Classification refers to the process of categorising or grouping pixels within an image into distinct classes or categories based on their spectral characteristics and spatial patterns. This technique is commonly used to extract valuable information from satellite images, such as land cover, land use, natural features, and human-made structures.

Satellite imagery classification involves assigning each pixel in an image to a specific class, such as water bodies, forests, urban areas, agricultural fields, and more. This helps in creating thematic maps that provide insights into various aspects of the Earth's surface and its changes over time.

Classification example
Machine Learning

Machine Learning

At Geoimage, we use Machine Learning (ML) to classify features within imagery. We are adept as using both pixel-based and object-based ML approaches understanding the benefits and limitations of those methods. With years of experience, our team can ensure the most accurate classification results are achieved and we are constantly refining and improving our methods. We also know that ML will not provide 100% accuracy which is why we include human quality control as part of our overall process.
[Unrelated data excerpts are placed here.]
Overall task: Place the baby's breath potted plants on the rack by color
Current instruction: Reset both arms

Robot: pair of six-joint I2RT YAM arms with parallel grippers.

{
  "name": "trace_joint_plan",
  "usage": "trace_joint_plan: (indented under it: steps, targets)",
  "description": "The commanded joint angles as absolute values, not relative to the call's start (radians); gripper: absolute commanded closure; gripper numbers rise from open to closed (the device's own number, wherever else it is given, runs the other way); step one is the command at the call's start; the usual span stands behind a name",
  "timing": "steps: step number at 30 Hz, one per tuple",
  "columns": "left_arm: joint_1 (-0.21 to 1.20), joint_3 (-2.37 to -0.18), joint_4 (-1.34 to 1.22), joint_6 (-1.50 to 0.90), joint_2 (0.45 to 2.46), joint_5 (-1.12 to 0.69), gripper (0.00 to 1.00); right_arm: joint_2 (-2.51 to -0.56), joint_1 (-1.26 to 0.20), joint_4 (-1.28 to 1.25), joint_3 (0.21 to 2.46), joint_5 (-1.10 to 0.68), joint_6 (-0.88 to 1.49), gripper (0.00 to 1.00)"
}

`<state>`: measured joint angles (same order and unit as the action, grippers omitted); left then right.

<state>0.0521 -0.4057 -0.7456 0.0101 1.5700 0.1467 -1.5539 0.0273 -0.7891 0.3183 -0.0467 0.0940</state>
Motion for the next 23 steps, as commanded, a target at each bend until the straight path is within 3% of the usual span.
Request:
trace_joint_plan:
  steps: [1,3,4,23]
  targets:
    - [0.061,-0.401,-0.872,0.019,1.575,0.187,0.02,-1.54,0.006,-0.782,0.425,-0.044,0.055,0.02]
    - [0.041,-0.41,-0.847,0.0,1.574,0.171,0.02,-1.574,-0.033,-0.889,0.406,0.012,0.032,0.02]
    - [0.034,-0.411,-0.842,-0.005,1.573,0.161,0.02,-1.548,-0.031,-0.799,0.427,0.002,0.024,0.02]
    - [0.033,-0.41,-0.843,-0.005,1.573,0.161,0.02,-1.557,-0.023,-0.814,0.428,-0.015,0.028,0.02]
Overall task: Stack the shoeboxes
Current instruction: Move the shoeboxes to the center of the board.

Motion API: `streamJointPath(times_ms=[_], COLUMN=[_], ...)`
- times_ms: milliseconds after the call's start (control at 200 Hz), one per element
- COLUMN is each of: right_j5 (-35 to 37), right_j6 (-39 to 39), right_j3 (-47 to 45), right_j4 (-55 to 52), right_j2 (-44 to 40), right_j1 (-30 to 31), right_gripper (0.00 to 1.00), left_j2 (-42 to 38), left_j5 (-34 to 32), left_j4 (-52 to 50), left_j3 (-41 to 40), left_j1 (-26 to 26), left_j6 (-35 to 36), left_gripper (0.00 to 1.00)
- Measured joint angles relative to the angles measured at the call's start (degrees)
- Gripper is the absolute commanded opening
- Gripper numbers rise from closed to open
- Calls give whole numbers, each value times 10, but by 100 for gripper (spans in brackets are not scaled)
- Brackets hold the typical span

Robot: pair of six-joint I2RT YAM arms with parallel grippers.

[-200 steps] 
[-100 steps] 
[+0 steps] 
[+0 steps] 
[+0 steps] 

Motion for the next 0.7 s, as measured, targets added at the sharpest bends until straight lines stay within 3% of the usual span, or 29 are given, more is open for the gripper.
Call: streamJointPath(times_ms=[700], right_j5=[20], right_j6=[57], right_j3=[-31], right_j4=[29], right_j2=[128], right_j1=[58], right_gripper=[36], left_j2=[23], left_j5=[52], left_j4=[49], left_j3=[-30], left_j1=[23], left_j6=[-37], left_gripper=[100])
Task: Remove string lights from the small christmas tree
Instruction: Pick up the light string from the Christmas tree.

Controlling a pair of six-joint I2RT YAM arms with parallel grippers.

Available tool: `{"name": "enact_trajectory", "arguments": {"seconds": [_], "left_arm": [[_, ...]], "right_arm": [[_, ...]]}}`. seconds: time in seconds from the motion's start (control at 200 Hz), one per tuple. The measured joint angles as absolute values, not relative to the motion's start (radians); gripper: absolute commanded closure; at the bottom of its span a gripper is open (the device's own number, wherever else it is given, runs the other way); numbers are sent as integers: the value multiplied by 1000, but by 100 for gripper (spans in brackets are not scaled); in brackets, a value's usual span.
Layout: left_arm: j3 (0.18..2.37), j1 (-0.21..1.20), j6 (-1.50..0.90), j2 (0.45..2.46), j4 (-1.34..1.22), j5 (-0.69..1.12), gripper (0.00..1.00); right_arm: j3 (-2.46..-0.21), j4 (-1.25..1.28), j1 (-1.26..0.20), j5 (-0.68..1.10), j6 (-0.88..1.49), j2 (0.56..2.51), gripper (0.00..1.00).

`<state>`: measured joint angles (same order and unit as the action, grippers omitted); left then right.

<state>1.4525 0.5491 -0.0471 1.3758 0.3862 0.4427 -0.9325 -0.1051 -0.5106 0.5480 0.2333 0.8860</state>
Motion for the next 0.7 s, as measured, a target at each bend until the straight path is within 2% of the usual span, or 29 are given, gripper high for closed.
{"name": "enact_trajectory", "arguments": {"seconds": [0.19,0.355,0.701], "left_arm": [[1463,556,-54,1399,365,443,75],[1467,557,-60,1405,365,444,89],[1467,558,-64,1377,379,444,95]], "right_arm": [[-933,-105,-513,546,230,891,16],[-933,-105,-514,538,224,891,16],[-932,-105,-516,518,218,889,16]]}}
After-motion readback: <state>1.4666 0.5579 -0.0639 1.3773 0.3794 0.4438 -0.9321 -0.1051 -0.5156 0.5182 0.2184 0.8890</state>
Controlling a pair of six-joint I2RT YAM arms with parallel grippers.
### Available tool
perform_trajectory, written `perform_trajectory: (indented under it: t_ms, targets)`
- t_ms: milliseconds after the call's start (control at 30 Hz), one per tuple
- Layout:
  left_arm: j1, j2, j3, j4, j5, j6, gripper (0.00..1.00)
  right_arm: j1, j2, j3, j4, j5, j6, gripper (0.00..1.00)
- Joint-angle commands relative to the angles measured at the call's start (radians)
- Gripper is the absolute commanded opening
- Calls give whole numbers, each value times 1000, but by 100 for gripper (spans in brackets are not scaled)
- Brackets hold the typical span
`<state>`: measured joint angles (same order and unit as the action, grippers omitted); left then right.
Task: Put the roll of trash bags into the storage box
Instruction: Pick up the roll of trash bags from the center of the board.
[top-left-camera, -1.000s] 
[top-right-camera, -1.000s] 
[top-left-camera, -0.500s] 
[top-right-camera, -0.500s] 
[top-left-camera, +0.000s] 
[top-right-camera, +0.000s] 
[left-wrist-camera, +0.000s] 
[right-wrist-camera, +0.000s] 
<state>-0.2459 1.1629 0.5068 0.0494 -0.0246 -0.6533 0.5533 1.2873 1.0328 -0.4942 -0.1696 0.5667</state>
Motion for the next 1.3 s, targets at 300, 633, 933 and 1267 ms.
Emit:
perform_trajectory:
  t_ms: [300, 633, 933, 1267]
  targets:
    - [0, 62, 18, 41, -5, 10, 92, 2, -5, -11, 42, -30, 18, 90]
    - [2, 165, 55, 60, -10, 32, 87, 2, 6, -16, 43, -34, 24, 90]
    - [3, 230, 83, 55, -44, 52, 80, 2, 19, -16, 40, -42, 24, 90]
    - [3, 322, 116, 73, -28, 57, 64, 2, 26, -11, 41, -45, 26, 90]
Revealing insights and informing decisions

Geoimage's solutions have the capability to analyse and interpret satellite images for a diverse array of uses, which encompass:

Land cover mapping

Classification can be used to generate accurate maps depicting different land cover types, such as forests, grasslands, and urban areas. These maps can be useful for environmental monitoring, resource management, and urban planning.


Classification helps in assessing crop health, identifying crop types, and monitoring changes. This information can aid in optimising farming practices and predicting yields.

Natural resource management

It can be used to monitor changes in natural resources like forests, water bodies, and minerals, supporting conservation and sustainable management efforts.

Disaster management

Classification can help in assessing the extent of damage caused by natural disasters, such as floods and bushfires, enabling rapid response and recovery efforts.


Satellite imagery classification can contribute to planning transportation networks, locating potential sites for infrastructure projects, and analysing transportation patterns.

Environmental monitoring

Classification assists in monitoring environmental changes, such as deforestation, urban encroachment, and pollution levels, providing valuable data for policy-making and enforcement.